**What you will do:**
Work through the records that follow and return each line containing the word "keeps".
══ Source records ══
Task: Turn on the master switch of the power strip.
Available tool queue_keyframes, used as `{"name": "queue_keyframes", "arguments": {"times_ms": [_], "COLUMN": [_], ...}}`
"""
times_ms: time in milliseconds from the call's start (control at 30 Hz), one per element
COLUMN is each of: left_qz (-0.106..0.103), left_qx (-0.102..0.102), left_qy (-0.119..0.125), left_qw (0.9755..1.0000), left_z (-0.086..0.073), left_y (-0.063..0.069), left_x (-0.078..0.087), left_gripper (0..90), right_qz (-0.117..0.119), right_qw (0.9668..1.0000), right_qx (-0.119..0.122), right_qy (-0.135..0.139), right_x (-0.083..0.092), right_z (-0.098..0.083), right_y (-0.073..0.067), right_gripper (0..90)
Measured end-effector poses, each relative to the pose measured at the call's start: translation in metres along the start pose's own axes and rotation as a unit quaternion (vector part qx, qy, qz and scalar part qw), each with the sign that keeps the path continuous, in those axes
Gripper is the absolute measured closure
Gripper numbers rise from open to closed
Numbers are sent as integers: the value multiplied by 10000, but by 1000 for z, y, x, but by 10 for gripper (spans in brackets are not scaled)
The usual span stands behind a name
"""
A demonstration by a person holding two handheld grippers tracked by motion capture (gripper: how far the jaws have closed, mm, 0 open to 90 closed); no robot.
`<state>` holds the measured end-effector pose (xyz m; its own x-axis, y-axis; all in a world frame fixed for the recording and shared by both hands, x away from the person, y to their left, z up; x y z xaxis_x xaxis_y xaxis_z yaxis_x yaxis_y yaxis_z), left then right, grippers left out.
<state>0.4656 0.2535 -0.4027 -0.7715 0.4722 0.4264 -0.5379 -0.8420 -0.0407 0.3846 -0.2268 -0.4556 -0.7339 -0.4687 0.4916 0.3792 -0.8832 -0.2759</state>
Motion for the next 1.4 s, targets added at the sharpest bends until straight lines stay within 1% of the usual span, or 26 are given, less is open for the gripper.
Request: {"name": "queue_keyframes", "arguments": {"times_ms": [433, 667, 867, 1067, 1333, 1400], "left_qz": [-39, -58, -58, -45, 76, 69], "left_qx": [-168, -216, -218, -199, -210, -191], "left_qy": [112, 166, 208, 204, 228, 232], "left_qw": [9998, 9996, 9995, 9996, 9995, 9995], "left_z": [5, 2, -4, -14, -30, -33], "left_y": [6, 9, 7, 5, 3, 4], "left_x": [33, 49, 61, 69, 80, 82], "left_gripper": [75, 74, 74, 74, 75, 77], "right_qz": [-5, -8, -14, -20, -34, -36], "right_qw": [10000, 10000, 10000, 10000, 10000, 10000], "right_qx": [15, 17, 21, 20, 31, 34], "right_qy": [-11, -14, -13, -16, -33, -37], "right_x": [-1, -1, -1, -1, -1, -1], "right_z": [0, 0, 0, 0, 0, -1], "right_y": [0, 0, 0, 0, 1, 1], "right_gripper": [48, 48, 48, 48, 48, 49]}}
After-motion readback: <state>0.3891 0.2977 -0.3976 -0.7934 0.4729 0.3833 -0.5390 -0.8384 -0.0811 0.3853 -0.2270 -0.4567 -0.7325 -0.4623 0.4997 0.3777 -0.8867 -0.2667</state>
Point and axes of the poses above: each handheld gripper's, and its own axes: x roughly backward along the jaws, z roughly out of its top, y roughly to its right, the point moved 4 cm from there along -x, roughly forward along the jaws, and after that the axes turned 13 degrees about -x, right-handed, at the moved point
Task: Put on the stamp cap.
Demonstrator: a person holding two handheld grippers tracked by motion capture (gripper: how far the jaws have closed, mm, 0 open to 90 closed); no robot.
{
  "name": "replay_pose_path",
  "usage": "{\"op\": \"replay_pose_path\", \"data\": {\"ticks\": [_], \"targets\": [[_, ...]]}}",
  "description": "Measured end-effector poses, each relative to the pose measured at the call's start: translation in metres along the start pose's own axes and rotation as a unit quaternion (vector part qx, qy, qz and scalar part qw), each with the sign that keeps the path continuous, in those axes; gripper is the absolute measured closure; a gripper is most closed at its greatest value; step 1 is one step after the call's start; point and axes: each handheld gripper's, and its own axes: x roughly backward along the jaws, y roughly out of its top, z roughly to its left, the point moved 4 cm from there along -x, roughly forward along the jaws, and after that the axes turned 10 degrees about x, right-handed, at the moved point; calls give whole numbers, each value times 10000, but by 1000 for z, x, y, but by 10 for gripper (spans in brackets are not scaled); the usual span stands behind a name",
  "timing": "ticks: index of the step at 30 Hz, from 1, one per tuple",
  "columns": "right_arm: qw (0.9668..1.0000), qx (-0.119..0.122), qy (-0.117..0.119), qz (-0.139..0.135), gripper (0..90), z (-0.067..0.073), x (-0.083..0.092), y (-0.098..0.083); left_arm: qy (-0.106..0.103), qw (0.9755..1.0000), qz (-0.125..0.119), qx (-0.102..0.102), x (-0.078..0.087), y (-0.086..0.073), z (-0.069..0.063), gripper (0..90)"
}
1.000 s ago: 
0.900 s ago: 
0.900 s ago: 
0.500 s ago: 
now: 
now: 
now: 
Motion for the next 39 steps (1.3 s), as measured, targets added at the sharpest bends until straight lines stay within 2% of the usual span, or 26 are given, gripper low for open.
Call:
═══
**Written answer:**
Measured end-effector poses, each relative to the pose measured at the call's start: translation in metres along the start pose's own axes and rotation as a unit quaternion (vector part qx, qy, qz and scalar part qw), each with the sign that keeps the path continuous, in those axes
  "description": "Measured end-effector poses, each relative to the pose measured at the call's start: translation in metres along the start pose's own axes and rotation as a unit quaternion (vector part qx, qy, qz and scalar part qw), each with the sign that keeps the path continuous, in those axes; gripper is the absolute measured closure; a gripper is most closed at its greatest value; step 1 is one step after the call's start; point and axes: each handheld gripper's, and its own axes: x roughly backward along the jaws, y roughly out of its top, z roughly to its left, the point moved 4 cm from there along -x, roughly forward along the jaws, and after that the axes turned 10 degrees about x, right-handed, at the moved point; calls give whole numbers, each value times 10000, but by 1000 for z, x, y, but by 10 for gripper (spans in brackets are not scaled); the usual span stands behind a name",

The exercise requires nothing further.